Initial analysis of the results indicates that the Cruelty Ratio does give statistically
significant results (see table 5). The Cruelty Ratio crime rate is inversely related to all
three development factors, with ‘human’ and ‘gender development’ variables being
significant to 99% and 95% confidence levels respectively (two-tailed). The regression
equation itself is found to be significant also, within a 95% confidence level in the
Fischer’s F test (see table 5). The amount of variance in the data explained by the
equation (i.e. adjusted R2 in table 5) was high at 66%. This implies that approximately
two thirds of the variances in the data (that is, the influences on the Cruelty Ratio) are
described in the regression equation, which indicates a note-worthy finding.

{Table 5 about here}

It appears that whilst the regression of total Cruelty crime rates did not lend itself to
explanation, the Cruelty Ratio crime rates do give a regression equation significant
enough to interpret. Initial observations of the inverse regression relationships indicate
that in states where ‘human’ and ‘gender development’ are higher, the Cruelty Ratio is
lower (and vice versa). This implies that in states where social development is relatively
advanced (e.g. higher education, health and gender equality), Cruelty crime rates are
lower in the cities than in the villages.
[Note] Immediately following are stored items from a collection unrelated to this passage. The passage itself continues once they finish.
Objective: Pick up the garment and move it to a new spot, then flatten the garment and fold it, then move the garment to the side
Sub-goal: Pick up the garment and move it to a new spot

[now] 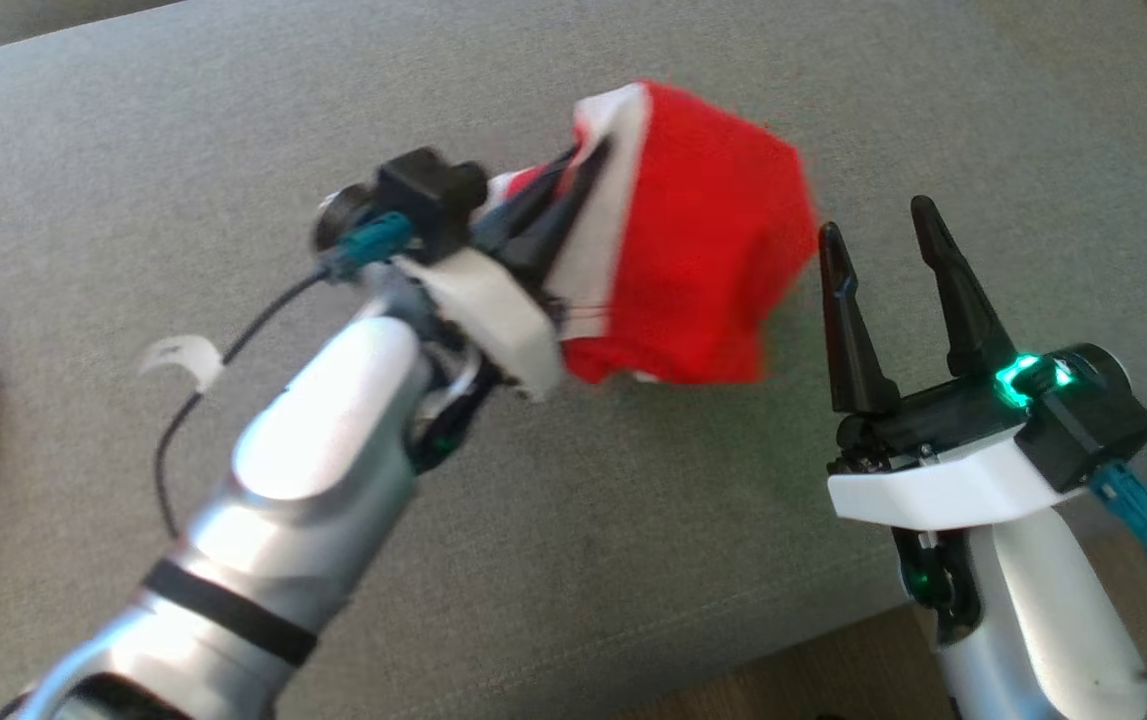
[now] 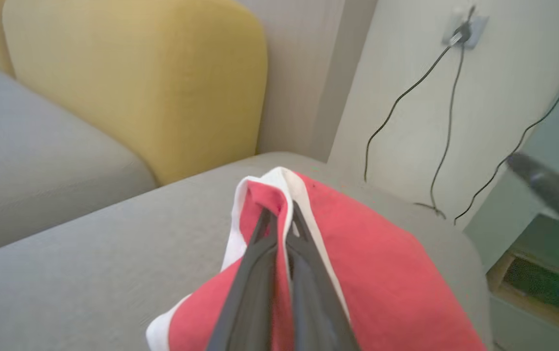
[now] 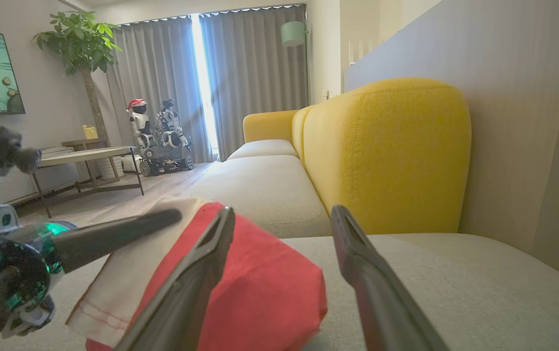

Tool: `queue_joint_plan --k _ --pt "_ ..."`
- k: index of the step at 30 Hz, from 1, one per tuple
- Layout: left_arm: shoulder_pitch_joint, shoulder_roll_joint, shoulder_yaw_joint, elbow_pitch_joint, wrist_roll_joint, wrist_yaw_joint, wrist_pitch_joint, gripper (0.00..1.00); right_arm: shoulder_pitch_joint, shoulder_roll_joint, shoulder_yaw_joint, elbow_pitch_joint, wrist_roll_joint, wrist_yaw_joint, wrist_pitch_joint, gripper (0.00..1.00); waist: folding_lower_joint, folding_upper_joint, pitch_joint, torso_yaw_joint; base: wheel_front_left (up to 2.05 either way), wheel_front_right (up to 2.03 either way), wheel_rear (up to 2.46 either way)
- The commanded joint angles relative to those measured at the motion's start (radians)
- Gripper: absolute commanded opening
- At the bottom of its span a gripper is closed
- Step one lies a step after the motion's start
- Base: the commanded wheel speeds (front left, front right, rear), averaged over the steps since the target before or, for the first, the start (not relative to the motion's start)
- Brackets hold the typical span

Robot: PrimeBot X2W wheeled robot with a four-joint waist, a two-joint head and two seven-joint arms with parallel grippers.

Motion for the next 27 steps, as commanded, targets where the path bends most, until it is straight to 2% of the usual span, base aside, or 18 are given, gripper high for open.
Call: queue_joint_plan --k 1,4,8,11,12,19,20,21,22,27 --pt "-0.053 0.041 0.032 0.01 -0.001 -0.003 0.007 0.0 -0.014 -0.002 0.016 -0.026 0.011 -0.001 -0.006 1.0 0.0 0.0 0.0 0.007 0.0 0.0 0.0" --pt "-0.061 0.052 0.062 0.053 -0.003 0.032 -0.005 0.0 -0.015 -0.002 0.015 -0.024 0.01 -0.001 -0.006 1.0 0.0 0.0 0.001 0.017 0.0 0.0 0.0" --pt "-0.084 0.054 0.146 0.075 -0.007 0.133 -0.031 0.0 -0.017 -0.002 0.01 -0.022 0.004 -0.001 -0.006 1.0 0.0 0.0 0.003 0.032 0.0 0.0 0.0" --pt "-0.097 0.05 0.185 0.059 0.009 0.182 -0.04 0.0 -0.017 -0.002 0.011 -0.02 -0.002 -0.001 -0.006 1.0 0.0 0.0 0.002 0.042 0.0 0.0 0.0" --pt "-0.097 0.04 0.188 0.045 0.026 0.19 -0.042 0.0 -0.016 -0.002 0.013 -0.019 -0.005 -0.001 -0.006 1.0 0.0 0.0 0.001 0.045 0.0 0.0 0.0" --pt "-0.045 -0.011 0.135 0.066 0.018 0.171 -0.043 0.0 -0.019 -0.002 0.026 -0.014 -0.007 -0.001 -0.006 1.0 0.0 0.0 0.002 0.035 0.0 0.0 0.0" --pt "-0.033 -0.017 0.119 0.081 0.008 0.166 -0.041 0.05 -0.022 -0.002 0.029 -0.013 -0.006 -0.001 -0.006 1.0 0.0 0.0 0.002 0.03 0.0 0.0 0.0" --pt "-0.021 -0.021 0.099 0.097 -0.005 0.157 -0.03 0.39 -0.024 -0.002 0.03 -0.012 -0.004 -0.001 -0.006 1.0 0.0 0.0 0.002 0.024 0.0 0.0 0.0" --pt "-0.013 -0.023 0.08 0.106 -0.019 0.147 -0.027 1.0 -0.025 -0.002 0.031 -0.012 -0.003 -0.001 -0.006 1.0 0.0 0.0 0.004 0.019 0.0 0.0 0.0" --pt "0.0 -0.026 -0.016 0.066 -0.112 0.138 -0.033 1.0 -0.025 -0.002 0.025 -0.012 0.004 -0.001 -0.006 1.0 0.0 0.0 0.009 0.005 0.0 0.0 0.0"
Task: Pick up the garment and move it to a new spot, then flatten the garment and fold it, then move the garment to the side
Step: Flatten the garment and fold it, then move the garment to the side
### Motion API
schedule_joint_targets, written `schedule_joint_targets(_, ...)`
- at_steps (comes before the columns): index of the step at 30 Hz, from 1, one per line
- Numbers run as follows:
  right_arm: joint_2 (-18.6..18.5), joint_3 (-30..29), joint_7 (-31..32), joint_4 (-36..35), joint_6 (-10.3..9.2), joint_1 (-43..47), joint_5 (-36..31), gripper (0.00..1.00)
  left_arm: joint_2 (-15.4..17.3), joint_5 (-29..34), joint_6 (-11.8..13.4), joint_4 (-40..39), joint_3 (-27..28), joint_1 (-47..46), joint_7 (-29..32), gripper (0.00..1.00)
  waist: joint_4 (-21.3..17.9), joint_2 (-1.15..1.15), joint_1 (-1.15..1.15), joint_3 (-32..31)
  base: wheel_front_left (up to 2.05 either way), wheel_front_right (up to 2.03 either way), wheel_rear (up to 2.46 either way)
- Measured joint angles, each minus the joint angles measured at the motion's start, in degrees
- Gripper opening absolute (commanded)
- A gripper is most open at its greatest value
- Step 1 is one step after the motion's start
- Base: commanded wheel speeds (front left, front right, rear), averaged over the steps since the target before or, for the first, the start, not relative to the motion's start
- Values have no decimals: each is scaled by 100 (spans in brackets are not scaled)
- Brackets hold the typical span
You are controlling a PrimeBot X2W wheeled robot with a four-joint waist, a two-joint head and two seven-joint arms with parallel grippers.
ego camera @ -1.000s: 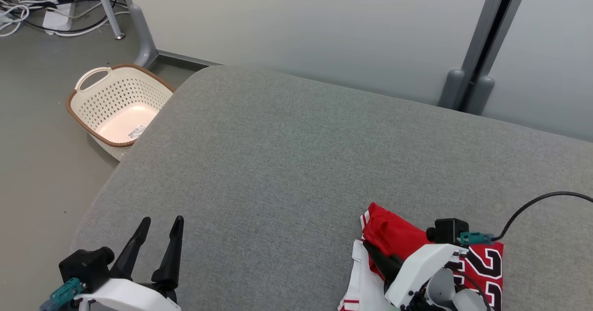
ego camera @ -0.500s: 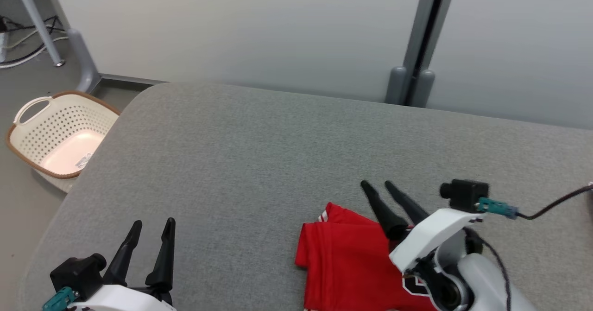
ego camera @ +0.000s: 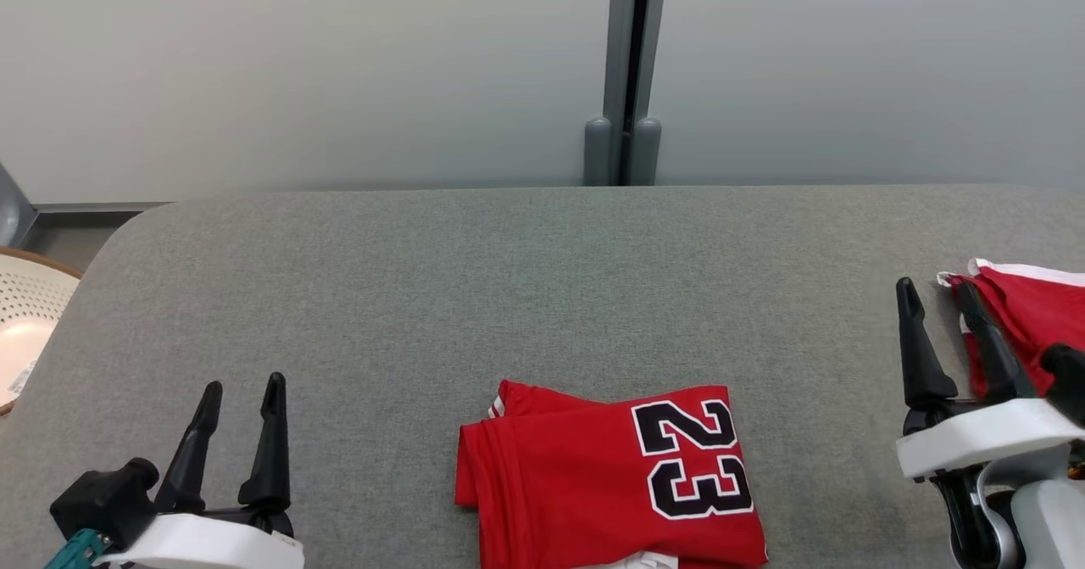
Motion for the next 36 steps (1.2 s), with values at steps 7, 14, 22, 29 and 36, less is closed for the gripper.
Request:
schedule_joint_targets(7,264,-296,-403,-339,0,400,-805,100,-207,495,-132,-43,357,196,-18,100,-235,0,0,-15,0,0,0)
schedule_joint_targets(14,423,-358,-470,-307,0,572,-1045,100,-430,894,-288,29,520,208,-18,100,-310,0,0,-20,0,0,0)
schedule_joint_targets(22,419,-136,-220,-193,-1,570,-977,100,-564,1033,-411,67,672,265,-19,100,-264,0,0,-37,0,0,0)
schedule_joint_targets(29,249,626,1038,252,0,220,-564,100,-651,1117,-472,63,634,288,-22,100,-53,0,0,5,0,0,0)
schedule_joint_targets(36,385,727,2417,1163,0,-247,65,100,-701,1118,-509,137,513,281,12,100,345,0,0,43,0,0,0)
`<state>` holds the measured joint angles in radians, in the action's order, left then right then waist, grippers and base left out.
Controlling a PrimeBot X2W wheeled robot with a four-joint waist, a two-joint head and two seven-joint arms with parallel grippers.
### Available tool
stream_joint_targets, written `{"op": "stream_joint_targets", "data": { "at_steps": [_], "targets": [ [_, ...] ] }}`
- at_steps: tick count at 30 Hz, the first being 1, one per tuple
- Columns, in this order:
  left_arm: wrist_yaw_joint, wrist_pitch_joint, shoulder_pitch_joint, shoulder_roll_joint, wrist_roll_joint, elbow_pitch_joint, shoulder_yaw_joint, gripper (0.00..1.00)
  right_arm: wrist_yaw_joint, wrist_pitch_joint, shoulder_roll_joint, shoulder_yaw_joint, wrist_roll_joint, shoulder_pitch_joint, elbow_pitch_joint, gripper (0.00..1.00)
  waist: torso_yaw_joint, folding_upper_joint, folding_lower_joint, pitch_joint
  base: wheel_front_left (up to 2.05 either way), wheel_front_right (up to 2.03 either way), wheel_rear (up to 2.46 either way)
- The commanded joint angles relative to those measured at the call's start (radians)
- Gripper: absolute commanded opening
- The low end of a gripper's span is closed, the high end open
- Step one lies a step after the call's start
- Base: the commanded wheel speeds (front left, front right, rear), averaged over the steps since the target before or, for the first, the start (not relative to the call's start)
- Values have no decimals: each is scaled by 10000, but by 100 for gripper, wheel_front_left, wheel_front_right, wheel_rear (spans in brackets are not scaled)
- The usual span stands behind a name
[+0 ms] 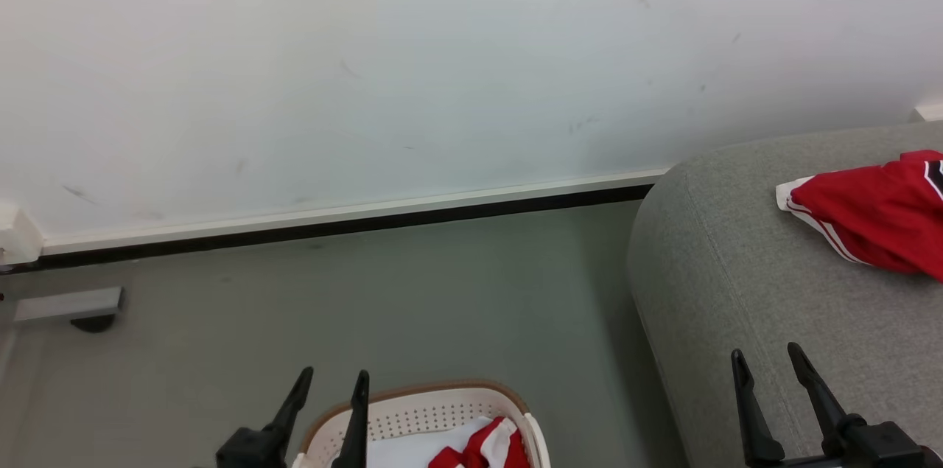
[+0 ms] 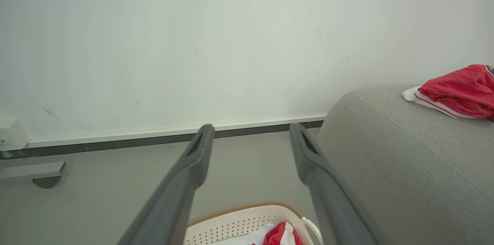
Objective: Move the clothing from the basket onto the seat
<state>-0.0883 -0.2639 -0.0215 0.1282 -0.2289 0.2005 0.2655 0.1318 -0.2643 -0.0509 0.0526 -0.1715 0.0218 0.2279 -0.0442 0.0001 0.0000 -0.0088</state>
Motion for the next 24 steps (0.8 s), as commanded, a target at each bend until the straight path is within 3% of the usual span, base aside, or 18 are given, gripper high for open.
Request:
{"op": "stream_joint_targets", "data": {
  "at_steps": [1, 11, 24],
  "targets": [
    [73, -8, -116, -13, 193, 75, -22, 100, -24, -1, 0, -8, -8, 187, -80, 100, -74, -1, 0, 137, 0, 0, 0],
    [381, 311, -1002, -36, 467, 853, 503, 100, -24, -1, -2, -156, 40, 643, -333, 100, -401, -1, 0, 1204, 0, 0, 0],
    [1051, 1339, -2693, -161, 937, 3201, 1555, 100, -22, -1, 1, -130, -157, 1595, -650, 100, -1104, -1, 0, 2896, 0, 0, 0]
  ]
}}
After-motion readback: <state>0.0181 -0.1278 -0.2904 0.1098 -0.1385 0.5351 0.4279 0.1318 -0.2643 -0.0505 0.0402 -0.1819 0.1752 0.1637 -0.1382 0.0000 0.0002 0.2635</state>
Correspondingly, in states where social
development is less advanced, Cruelty crime rates are higher in the cities than in the
villages.

DISCUSSION OF RESULTS
The confounding issue of police data records

The National Crime Records Bureau data of ‘Crimes Against Women’ is not a
sociological or anthropological survey of peoples throughout India, but rather a count of
the number of crimes that have been reported, and then recorded by the Indian police
(Government of India, 2000: 197). Whilst the statistical analyses above do appear to give
robust statistical results for the crime data, this does not necessarily mean that we can
imply information about the real occurrences of domestic violence across India. For this
we must enquire as to what the connection between recorded crime rate and actual
occurrence rate might be: Specifically, what affect does under-reporting and biased
recording have on the domestic violence crime data?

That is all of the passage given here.